Task requirements:
Repeat all entries exactly.
---------- Provided data ----------
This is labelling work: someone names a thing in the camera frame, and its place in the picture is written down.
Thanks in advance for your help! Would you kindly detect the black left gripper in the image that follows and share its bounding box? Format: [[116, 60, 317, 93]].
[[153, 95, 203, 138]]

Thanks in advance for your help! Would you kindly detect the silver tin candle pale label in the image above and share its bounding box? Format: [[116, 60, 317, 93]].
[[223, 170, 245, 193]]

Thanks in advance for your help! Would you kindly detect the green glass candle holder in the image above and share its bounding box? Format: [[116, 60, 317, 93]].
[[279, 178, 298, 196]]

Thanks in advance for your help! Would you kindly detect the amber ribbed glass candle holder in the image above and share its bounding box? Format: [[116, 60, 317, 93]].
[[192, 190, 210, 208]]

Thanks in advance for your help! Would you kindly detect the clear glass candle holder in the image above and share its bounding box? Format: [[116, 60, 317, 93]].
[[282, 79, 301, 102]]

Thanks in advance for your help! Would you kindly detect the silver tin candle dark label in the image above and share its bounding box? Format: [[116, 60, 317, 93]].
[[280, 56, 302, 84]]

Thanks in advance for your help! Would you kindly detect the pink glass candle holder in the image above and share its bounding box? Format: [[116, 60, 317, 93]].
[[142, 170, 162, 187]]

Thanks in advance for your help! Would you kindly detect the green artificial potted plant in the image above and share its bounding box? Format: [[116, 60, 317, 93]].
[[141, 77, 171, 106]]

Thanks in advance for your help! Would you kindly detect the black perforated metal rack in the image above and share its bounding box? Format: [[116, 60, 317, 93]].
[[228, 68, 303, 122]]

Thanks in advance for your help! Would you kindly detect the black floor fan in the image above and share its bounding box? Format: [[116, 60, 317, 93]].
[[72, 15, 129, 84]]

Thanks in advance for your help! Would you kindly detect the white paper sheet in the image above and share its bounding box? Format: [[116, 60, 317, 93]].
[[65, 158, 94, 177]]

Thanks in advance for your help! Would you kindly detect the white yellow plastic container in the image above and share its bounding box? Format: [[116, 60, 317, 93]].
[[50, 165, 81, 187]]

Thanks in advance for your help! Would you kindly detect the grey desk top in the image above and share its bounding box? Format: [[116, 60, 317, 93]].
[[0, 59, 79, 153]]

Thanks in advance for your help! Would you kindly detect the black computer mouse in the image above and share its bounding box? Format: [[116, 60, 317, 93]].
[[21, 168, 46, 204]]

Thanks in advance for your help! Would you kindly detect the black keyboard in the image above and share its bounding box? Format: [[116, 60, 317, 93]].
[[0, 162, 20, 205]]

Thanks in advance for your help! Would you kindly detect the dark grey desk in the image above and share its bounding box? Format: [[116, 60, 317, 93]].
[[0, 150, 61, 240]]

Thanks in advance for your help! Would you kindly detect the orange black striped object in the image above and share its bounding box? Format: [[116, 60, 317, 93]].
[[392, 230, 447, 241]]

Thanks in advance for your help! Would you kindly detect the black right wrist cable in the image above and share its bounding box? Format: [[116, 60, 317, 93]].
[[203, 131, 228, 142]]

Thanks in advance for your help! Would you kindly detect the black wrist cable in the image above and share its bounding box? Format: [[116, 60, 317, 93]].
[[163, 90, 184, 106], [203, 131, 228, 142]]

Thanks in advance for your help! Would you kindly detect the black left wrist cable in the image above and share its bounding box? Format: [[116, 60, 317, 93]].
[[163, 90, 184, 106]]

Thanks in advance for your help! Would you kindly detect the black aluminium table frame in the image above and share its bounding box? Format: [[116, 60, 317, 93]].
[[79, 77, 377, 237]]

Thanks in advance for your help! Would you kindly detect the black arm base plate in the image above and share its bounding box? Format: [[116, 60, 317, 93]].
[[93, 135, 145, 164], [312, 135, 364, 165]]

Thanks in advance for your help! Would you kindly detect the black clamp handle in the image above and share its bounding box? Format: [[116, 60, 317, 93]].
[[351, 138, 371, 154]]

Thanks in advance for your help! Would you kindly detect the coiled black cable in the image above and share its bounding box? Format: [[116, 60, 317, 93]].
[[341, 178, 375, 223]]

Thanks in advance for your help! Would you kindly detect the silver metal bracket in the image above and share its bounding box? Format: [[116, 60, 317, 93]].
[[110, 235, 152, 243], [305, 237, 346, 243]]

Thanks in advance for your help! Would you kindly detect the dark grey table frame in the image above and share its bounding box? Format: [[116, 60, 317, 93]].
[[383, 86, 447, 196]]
----------
The answer:
This is labelling work: someone names a thing in the camera frame, and its place in the picture is written down.
Thanks in advance for your help! Would you kindly detect the black left gripper in the image that follows and share its bounding box? Format: [[116, 60, 317, 93]].
[[153, 95, 203, 138]]

Thanks in advance for your help! Would you kindly detect the silver tin candle pale label in the image above and share its bounding box? Format: [[116, 60, 317, 93]].
[[223, 170, 245, 193]]

Thanks in advance for your help! Would you kindly detect the green glass candle holder in the image above and share its bounding box? Format: [[116, 60, 317, 93]].
[[279, 178, 298, 196]]

Thanks in advance for your help! Would you kindly detect the amber ribbed glass candle holder in the image above and share its bounding box? Format: [[116, 60, 317, 93]].
[[192, 190, 210, 208]]

Thanks in advance for your help! Would you kindly detect the clear glass candle holder in the image above and share its bounding box? Format: [[116, 60, 317, 93]].
[[282, 79, 301, 102]]

Thanks in advance for your help! Would you kindly detect the silver tin candle dark label in the image above and share its bounding box? Format: [[116, 60, 317, 93]].
[[280, 56, 302, 84]]

Thanks in advance for your help! Would you kindly detect the pink glass candle holder in the image above and share its bounding box? Format: [[116, 60, 317, 93]].
[[142, 170, 162, 187]]

Thanks in advance for your help! Would you kindly detect the green artificial potted plant in the image above and share its bounding box? Format: [[116, 60, 317, 93]].
[[141, 77, 171, 106]]

Thanks in advance for your help! Would you kindly detect the black perforated metal rack in the image above and share its bounding box? Format: [[116, 60, 317, 93]].
[[228, 68, 303, 122]]

Thanks in advance for your help! Would you kindly detect the black floor fan in the image above and share its bounding box? Format: [[116, 60, 317, 93]].
[[72, 15, 129, 84]]

Thanks in advance for your help! Would you kindly detect the white paper sheet in the image above and share its bounding box? Format: [[116, 60, 317, 93]].
[[65, 158, 94, 177]]

Thanks in advance for your help! Would you kindly detect the white yellow plastic container in the image above and share its bounding box? Format: [[116, 60, 317, 93]].
[[50, 165, 81, 187]]

Thanks in advance for your help! Would you kindly detect the grey desk top in the image above and share its bounding box? Format: [[116, 60, 317, 93]].
[[0, 59, 79, 153]]

Thanks in advance for your help! Would you kindly detect the black computer mouse in the image above and share its bounding box? Format: [[116, 60, 317, 93]].
[[21, 168, 46, 204]]

Thanks in advance for your help! Would you kindly detect the black keyboard in the image above and share its bounding box? Format: [[116, 60, 317, 93]].
[[0, 162, 20, 205]]

Thanks in advance for your help! Would you kindly detect the dark grey desk in the image above and share its bounding box? Format: [[116, 60, 317, 93]].
[[0, 150, 61, 240]]

Thanks in advance for your help! Would you kindly detect the orange black striped object in the image above and share its bounding box? Format: [[116, 60, 317, 93]].
[[392, 230, 447, 241]]

Thanks in advance for your help! Would you kindly detect the black right wrist cable in the image above and share its bounding box? Format: [[116, 60, 317, 93]].
[[203, 131, 228, 142]]

Thanks in advance for your help! Would you kindly detect the black wrist cable in the image above and share its bounding box? Format: [[116, 60, 317, 93]].
[[163, 90, 184, 106], [203, 131, 228, 142]]

Thanks in advance for your help! Would you kindly detect the black left wrist cable in the image above and share its bounding box? Format: [[116, 60, 317, 93]].
[[163, 90, 184, 106]]

Thanks in advance for your help! Would you kindly detect the black aluminium table frame in the image above and share its bounding box? Format: [[116, 60, 317, 93]].
[[79, 77, 377, 237]]

Thanks in advance for your help! Would you kindly detect the black arm base plate in the image above and share its bounding box? Format: [[116, 60, 317, 93]].
[[93, 135, 145, 164], [312, 135, 364, 165]]

Thanks in advance for your help! Would you kindly detect the black clamp handle in the image above and share its bounding box? Format: [[116, 60, 317, 93]].
[[351, 138, 371, 154]]

Thanks in advance for your help! Would you kindly detect the coiled black cable in the image above and share its bounding box? Format: [[116, 60, 317, 93]].
[[341, 178, 375, 223]]

Thanks in advance for your help! Would you kindly detect the silver metal bracket in the image above and share its bounding box? Format: [[116, 60, 317, 93]].
[[110, 235, 152, 243], [305, 237, 346, 243]]

Thanks in advance for your help! Would you kindly detect the dark grey table frame in the image above and share its bounding box? Format: [[116, 60, 317, 93]].
[[383, 86, 447, 196]]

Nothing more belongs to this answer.